- **INSTRUCTIONS FOR THE TASK**
Output the data unchanged and complete, minus the images.

DATA BLOCK Block Start

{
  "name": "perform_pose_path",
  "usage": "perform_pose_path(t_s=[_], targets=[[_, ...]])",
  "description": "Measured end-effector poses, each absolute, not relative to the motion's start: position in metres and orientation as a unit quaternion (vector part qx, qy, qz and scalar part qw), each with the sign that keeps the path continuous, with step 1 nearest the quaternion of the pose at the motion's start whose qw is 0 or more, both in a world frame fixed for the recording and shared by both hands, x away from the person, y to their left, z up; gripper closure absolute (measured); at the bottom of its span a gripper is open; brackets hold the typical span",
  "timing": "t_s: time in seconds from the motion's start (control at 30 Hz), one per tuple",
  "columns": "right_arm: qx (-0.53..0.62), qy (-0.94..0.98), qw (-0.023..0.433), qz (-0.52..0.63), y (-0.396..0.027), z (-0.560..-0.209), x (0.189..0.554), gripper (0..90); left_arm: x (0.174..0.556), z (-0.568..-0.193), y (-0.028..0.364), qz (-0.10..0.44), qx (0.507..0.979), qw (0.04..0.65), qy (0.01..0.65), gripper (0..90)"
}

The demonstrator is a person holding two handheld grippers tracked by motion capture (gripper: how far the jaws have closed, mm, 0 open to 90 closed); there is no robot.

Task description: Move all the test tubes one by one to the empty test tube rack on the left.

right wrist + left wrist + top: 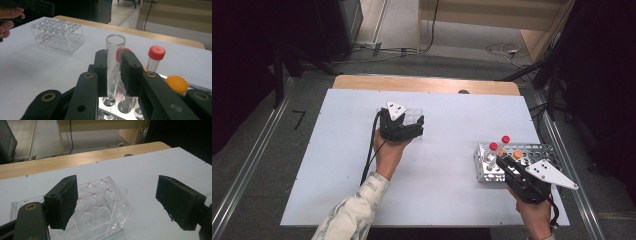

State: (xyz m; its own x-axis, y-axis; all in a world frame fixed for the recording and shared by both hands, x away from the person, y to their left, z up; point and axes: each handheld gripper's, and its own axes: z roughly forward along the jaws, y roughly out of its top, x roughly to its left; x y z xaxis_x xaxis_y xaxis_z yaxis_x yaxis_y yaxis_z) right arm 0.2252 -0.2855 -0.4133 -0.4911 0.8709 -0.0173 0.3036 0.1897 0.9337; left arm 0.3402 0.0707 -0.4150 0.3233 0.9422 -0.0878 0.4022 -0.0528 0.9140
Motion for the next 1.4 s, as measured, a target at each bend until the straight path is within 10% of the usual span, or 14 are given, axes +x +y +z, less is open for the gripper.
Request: perform_pose_path(t_s=[1.4], targets=[[0.376, 0.765, 0.229, 0.470, -0.170, -0.439, 0.277, 73.2, 0.314, -0.411, 0.054, 0.255, 0.691, 0.489, 0.466, 18.5]])
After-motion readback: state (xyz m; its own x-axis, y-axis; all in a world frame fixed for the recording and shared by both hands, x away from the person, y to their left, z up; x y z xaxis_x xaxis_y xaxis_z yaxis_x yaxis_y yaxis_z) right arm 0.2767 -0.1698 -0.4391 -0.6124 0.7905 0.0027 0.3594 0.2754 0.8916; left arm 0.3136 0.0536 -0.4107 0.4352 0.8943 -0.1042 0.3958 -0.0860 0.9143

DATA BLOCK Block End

- **TASK RESPONSE**
{
  "name": "perform_pose_path",
  "usage": "perform_pose_path(t_s=[_], targets=[[_, ...]])",
  "description": "Measured end-effector poses, each absolute, not relative to the motion's start: position in metres and orientation as a unit quaternion (vector part qx, qy, qz and scalar part qw), each with the sign that keeps the path continuous, with step 1 nearest the quaternion of the pose at the motion's start whose qw is 0 or more, both in a world frame fixed for the recording and shared by both hands, x away from the person, y to their left, z up; gripper closure absolute (measured); at the bottom of its span a gripper is open; brackets hold the typical span",
  "timing": "t_s: time in seconds from the motion's start (control at 30 Hz), one per tuple",
  "columns": "right_arm: qx (-0.53..0.62), qy (-0.94..0.98), qw (-0.023..0.433), qz (-0.52..0.63), y (-0.396..0.027), z (-0.560..-0.209), x (0.189..0.554), gripper (0..90); left_arm: x (0.174..0.556), z (-0.568..-0.193), y (-0.028..0.364), qz (-0.10..0.44), qx (0.507..0.979), qw (0.04..0.65), qy (0.01..0.65), gripper (0..90)"
}

The demonstrator is a person holding two handheld grippers tracked by motion capture (gripper: how far the jaws have closed, mm, 0 open to 90 closed); there is no robot.

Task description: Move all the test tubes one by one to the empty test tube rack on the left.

right wrist + left wrist + top: 

State: (xyz m; its own x-axis, y-axis; all in a world frame fixed for the recording and shared by both hands, x away from the person, y to their left, z up; point and axes: each handheld gripper's, and its own axes: z roughly forward along the jaws, y roughly out of its top, x roughly to its left; x y z xaxis_x xaxis_y xaxis_z yaxis_x yaxis_y yaxis_z) right arm 0.2252 -0.2855 -0.4133 -0.4911 0.8709 -0.0173 0.3036 0.1897 0.9337; left arm 0.3402 0.0707 -0.4150 0.3233 0.9422 -0.0878 0.4022 -0.0528 0.9140
Motion for the next 1.4 s, as measured, a target at each bend until the straight path is within 10% of the usual span, or 14 are given, axes +x +y +z, less is open for the gripper.
Request: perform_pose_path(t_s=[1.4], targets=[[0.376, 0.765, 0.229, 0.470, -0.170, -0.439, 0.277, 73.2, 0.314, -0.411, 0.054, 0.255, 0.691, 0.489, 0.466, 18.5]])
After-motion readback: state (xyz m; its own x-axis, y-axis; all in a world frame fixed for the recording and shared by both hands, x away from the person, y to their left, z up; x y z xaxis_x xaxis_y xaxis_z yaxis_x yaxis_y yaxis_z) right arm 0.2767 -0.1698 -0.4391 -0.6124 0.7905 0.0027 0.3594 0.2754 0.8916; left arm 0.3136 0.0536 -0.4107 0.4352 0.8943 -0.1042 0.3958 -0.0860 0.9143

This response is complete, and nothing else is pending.